The ANT-B10 antenna board for Bluetooth direction finding and indoor positioning applications has been unveiled by u-blox. Designed for integration into commercial end-products, the board enables low-power, high-precision indoor positioning and speeds up evaluation, testing and commercialisation of applicable solutions.
Bluetooth indoor positioning uses the angle of arrival (AoA) of a Bluetooth direction finding signal emitted by a mobile tag at several fixed anchor points to calculate the tag’s location in real-time with sub-metre accuracy. The technology, which benefits from Bluetooth’s expansive ecosystem and interoperability across platforms, is gaining traction due to its low cost, high accuracy and relative ease of installation and maintenance.
Assembling an AoA indoor positioning anchor in seconds
ANT-B10 is a self-contained Bluetooth low energy antenna board featuring an antenna array comprising eight individual patch antennas and is built around a u-blox NINA-B411 Bluetooth 5.1 module. After processing incoming RF signals emitted by mobile tracker tags in the module’s radio and angle calculation processor, the solution outputs the calculated angle of arrival without requiring any additional processes.
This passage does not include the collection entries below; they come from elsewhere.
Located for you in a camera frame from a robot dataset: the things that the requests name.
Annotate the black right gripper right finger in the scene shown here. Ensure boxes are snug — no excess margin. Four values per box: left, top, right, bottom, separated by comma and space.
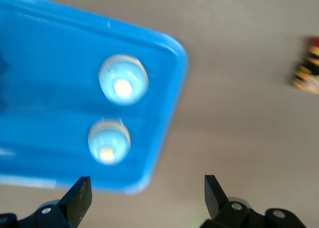
204, 174, 251, 228

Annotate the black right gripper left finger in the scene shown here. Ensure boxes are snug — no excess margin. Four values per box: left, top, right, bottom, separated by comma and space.
34, 176, 93, 228

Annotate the blue dome bell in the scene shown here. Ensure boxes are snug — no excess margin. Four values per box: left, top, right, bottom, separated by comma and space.
98, 54, 150, 107
87, 119, 132, 167

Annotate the blue plastic tray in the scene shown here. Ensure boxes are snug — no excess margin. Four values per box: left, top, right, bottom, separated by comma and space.
0, 0, 189, 196

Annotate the red yellow push button switch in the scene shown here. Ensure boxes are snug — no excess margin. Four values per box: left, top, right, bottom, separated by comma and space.
291, 35, 319, 95

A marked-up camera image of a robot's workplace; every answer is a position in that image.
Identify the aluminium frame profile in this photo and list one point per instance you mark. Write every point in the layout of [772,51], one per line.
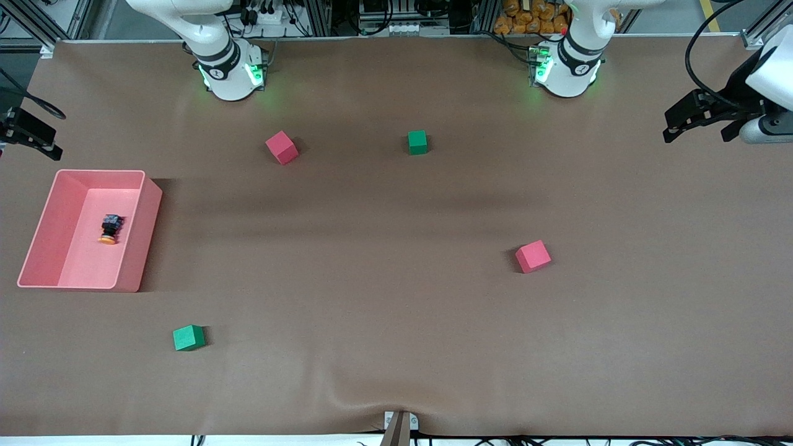
[768,21]
[77,18]
[34,25]
[319,15]

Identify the green foam cube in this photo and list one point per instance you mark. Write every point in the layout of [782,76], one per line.
[188,338]
[417,142]

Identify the brown bar under clamp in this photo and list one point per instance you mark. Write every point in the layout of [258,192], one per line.
[396,435]

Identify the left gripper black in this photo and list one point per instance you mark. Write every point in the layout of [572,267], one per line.
[741,83]

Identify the metal table clamp bracket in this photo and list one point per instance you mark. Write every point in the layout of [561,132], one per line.
[388,421]

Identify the red foam cube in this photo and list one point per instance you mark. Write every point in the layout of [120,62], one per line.
[533,257]
[282,147]

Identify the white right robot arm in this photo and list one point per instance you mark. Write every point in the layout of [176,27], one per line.
[229,74]

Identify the brown table mat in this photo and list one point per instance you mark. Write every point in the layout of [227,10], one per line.
[372,322]

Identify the black button with orange cap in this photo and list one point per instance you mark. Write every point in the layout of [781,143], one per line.
[111,224]

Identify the white power strip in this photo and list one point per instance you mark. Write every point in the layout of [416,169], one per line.
[269,17]

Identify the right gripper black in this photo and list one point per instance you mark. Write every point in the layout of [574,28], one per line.
[26,131]

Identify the pink plastic bin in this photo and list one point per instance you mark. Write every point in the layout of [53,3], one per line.
[93,260]

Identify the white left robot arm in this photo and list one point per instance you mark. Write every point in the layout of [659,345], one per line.
[567,68]

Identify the bag of orange items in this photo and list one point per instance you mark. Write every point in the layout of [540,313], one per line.
[520,21]

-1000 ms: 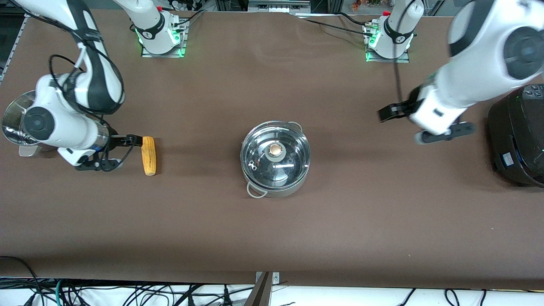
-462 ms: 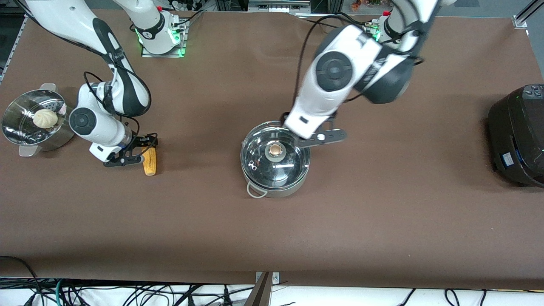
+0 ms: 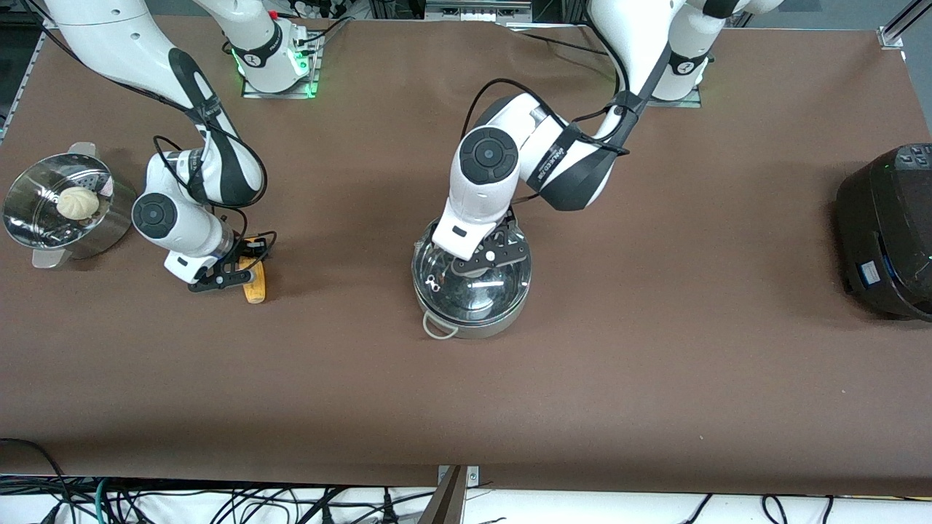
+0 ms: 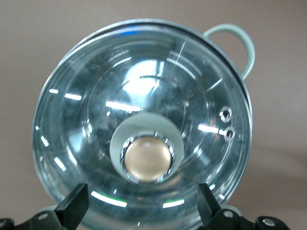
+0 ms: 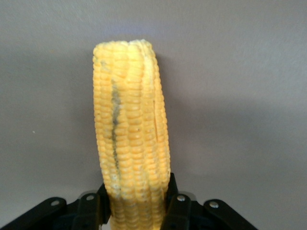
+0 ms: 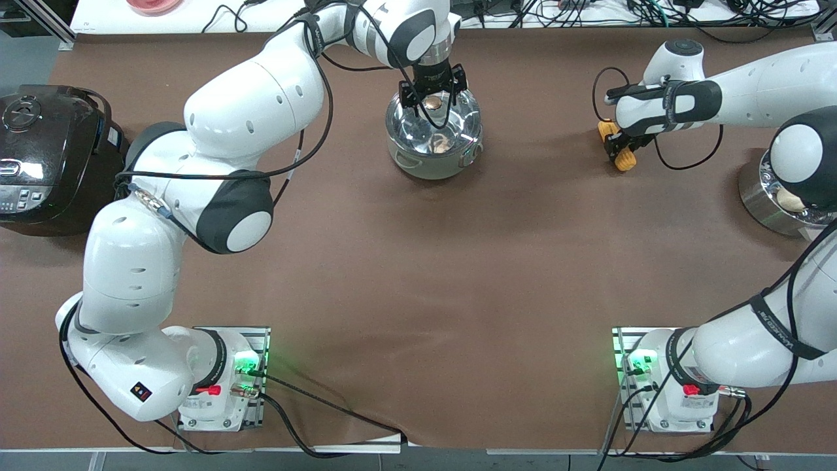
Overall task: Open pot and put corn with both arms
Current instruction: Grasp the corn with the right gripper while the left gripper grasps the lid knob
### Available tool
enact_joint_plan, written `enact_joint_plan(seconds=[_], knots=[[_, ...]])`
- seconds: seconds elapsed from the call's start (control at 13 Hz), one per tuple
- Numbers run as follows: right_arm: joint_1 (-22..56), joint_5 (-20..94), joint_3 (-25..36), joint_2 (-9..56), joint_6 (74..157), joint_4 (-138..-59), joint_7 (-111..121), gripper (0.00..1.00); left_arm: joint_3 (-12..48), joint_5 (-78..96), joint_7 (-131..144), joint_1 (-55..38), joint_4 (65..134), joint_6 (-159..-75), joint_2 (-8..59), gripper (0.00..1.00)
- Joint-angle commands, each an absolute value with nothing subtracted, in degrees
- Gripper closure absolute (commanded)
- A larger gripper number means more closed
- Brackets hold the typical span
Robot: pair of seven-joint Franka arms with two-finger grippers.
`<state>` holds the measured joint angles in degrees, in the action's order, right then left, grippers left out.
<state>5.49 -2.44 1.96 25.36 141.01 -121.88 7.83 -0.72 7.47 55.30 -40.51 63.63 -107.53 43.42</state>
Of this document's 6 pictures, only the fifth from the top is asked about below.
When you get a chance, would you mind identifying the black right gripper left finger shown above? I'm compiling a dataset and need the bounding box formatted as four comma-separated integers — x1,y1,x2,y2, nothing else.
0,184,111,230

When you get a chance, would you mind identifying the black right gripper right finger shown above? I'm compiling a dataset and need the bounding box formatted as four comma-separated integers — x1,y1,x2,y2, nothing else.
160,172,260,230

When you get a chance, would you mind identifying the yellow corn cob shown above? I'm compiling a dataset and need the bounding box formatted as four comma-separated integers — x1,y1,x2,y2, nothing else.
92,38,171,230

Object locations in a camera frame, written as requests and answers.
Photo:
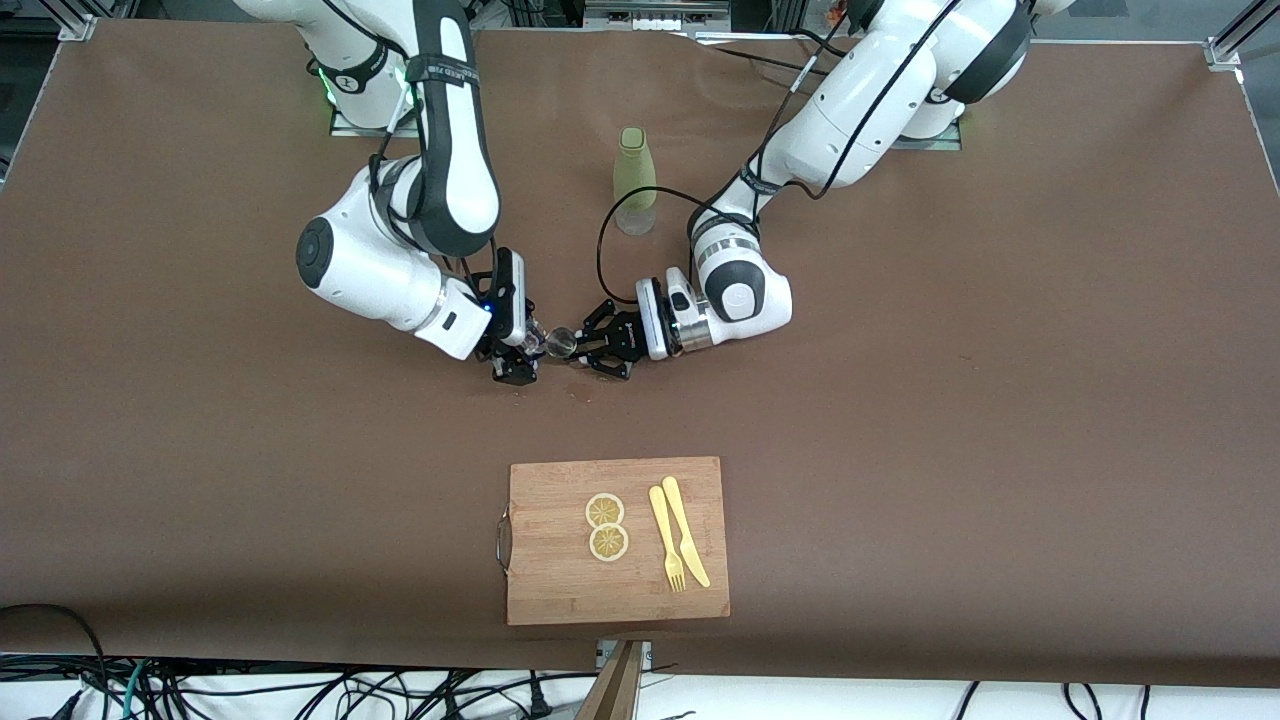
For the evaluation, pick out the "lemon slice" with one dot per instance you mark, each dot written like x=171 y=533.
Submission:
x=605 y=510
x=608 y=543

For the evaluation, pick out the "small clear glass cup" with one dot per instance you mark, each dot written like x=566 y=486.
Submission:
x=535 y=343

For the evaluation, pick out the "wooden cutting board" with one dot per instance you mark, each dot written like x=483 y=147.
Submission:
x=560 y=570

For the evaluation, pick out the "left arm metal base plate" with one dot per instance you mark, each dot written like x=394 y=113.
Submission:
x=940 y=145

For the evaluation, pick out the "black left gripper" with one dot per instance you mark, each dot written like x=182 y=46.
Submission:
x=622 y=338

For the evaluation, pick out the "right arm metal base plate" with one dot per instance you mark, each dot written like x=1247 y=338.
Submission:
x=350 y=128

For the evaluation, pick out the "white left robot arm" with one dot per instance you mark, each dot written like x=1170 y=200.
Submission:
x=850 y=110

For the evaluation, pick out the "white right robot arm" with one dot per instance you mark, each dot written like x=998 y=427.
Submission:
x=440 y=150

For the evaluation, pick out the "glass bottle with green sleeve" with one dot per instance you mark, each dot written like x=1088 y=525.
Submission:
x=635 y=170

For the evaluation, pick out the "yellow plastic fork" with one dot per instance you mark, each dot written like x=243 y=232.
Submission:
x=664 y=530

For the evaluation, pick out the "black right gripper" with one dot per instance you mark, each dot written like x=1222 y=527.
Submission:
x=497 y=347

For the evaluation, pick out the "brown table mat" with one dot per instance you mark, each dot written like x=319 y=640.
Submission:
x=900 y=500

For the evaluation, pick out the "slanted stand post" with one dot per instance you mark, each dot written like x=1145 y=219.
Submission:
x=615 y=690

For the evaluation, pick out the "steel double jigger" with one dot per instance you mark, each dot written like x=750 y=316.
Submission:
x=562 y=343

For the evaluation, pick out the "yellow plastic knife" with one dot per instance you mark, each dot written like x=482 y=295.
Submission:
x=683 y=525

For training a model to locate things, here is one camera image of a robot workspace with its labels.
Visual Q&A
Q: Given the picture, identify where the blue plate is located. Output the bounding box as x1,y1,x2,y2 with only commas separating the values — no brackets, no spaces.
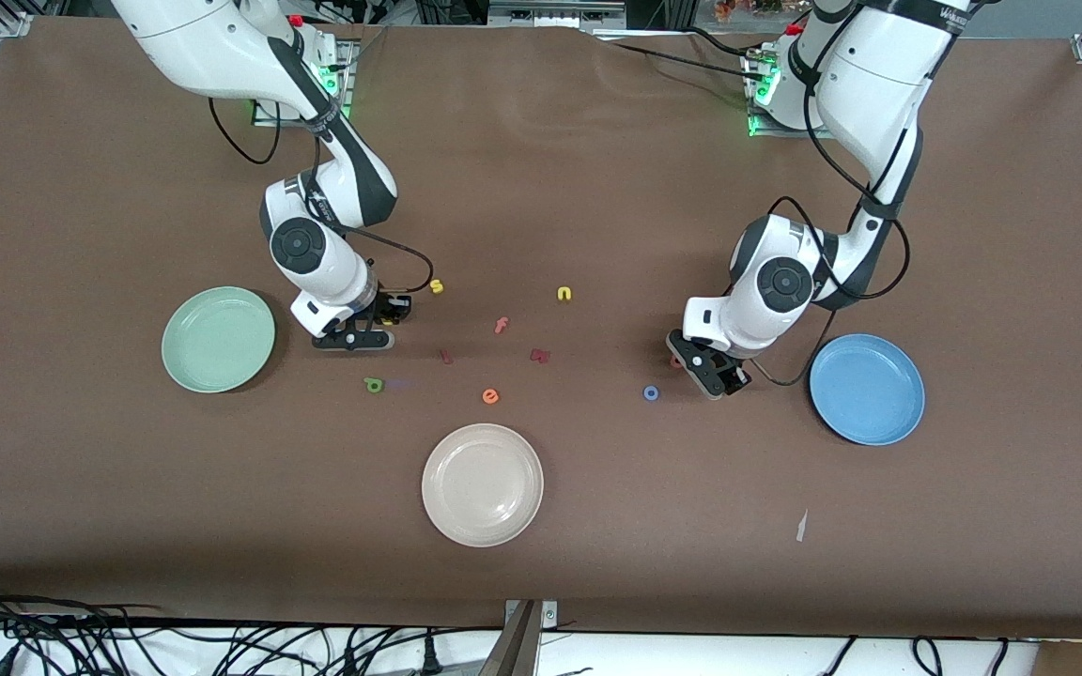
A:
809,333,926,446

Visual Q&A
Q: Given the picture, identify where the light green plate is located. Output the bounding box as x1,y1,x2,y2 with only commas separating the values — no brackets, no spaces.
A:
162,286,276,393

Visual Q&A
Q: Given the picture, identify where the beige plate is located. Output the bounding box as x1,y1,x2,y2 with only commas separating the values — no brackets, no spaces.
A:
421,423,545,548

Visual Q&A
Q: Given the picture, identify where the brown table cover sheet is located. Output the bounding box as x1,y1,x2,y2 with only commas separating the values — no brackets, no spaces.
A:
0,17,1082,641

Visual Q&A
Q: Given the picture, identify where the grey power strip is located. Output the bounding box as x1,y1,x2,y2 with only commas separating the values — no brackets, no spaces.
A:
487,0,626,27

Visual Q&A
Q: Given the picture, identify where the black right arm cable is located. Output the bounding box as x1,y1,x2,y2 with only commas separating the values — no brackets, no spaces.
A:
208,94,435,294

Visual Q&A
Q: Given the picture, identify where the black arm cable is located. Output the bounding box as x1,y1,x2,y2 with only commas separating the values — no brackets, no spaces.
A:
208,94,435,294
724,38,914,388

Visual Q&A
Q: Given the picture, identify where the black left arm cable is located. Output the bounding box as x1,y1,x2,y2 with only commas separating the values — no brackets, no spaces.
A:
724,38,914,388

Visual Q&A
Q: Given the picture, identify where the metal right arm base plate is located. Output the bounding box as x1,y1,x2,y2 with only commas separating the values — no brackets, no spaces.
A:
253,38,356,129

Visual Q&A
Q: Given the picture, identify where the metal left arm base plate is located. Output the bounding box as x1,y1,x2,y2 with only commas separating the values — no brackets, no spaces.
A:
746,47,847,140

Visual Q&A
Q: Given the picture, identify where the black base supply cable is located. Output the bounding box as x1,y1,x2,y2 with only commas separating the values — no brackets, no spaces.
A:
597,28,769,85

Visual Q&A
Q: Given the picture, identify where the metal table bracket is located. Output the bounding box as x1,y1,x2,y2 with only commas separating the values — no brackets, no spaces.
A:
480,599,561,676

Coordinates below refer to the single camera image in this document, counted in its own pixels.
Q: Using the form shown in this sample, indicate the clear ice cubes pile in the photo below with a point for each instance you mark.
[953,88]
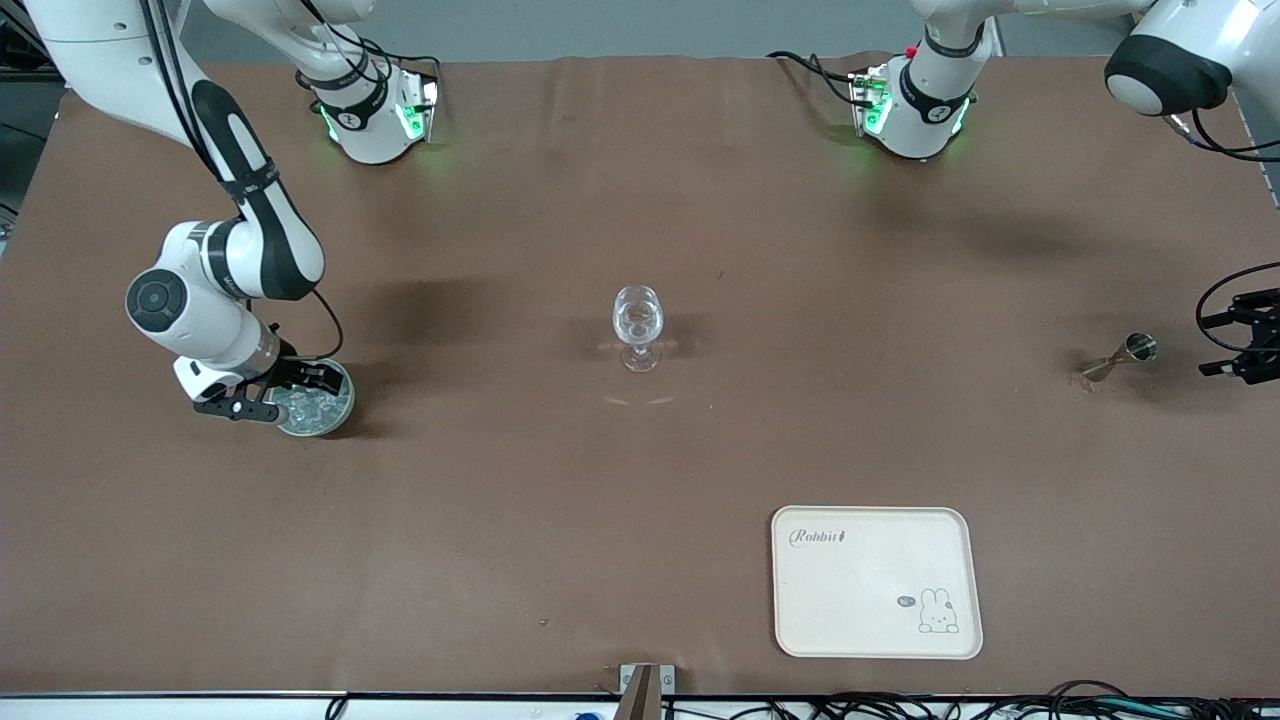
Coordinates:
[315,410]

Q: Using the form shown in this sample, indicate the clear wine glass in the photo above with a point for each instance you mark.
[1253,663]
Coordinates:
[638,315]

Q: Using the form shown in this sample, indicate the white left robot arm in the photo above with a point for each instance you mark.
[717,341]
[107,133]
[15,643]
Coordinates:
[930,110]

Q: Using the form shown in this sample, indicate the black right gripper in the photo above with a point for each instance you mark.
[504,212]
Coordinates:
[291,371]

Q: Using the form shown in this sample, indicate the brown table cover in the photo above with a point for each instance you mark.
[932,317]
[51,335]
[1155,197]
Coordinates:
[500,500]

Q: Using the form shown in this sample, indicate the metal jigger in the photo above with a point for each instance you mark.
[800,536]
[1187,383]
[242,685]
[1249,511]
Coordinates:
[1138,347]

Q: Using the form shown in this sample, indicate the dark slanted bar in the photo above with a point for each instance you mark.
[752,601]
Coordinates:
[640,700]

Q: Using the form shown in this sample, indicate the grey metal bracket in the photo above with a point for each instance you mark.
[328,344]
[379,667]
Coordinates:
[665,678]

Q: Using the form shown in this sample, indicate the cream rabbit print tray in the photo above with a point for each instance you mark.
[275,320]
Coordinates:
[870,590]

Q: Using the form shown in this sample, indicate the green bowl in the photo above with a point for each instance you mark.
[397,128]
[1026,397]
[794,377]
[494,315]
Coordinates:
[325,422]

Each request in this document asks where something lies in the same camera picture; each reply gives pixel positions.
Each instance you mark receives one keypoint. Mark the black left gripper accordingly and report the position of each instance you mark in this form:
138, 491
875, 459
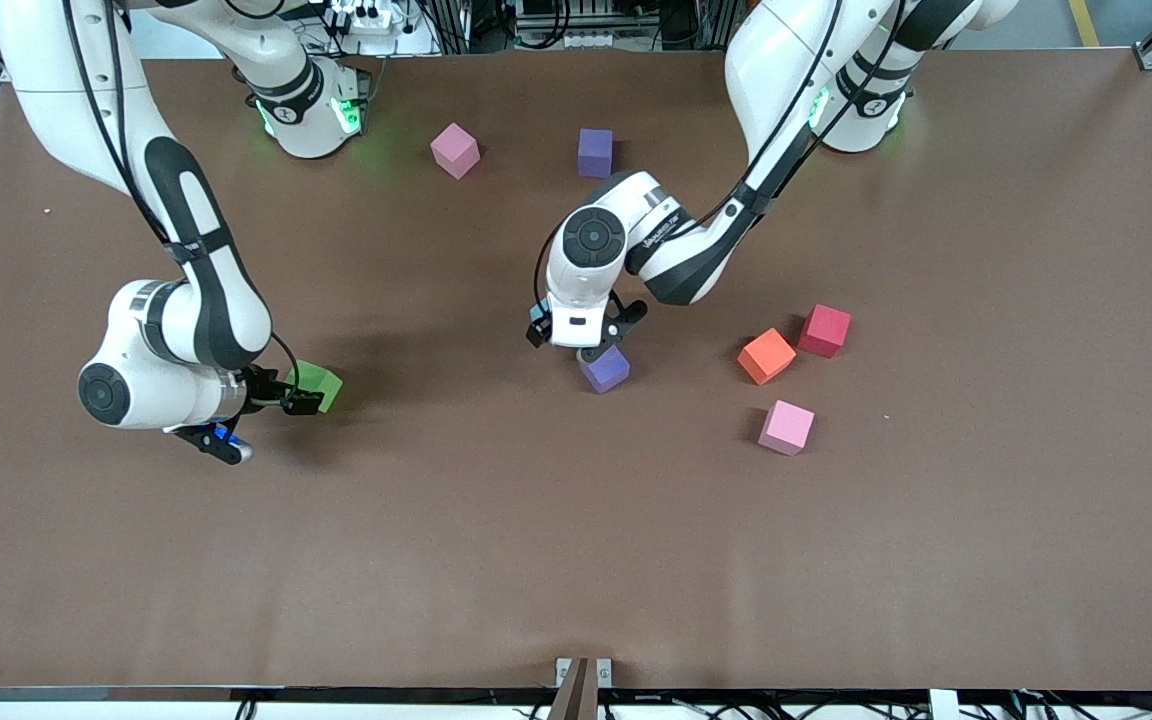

The release also includes the XPLR-AOA-3 explorer kit. It features an application board, which offers developers a quick and easy way to evaluate and test the ANT-B10 antenna board, as well as u-blox’ direction finding algorithm. An off-the-shelf pin header on the application board allows for easy bring-up and testing of ANT-B10 and third-party antenna boards and connecting the two boards yields a ready-to-use AoA indoor positioning anchor point in seconds.
Ready to go for end-product integration
ANT-B10 and XPLR-AOA-3 complement the existing u-blox indoor positioning offering, which includes the popular XPLR-AOA-1 and XPLR-AOA-2 kits. Using u-connectLocate, which runs on ANT-B10’s Bluetooth module, solution developers can easily execute the angle calculation algorithms using AT commands. When combined, the solution suite is ready to go for end-product integration.
Common use cases for Bluetooth indoor positioning and direction finding include tracking assets in industrial settings such as warehouses, as well as people and things in hospitals, retail environments or museums. Additionally, access control systems deployed in connected buildings can use angle detection to determine which side of a door users are located on.
Actively engaged with the technological ecosystem
To determine the angle of arrival of incoming signals for direction finding, the ANT-B10 board concurrently processes them on all eight patch antennas. Because implementing multiple RF paths connected to multiple RF switches unnecessarily increases power demand and introduces errors, the ANT-B10 board uses an industry-leading single RF switch component from u-blox’ partner, CoreHW, that cycles through the eight antennas at a microsecond timescale.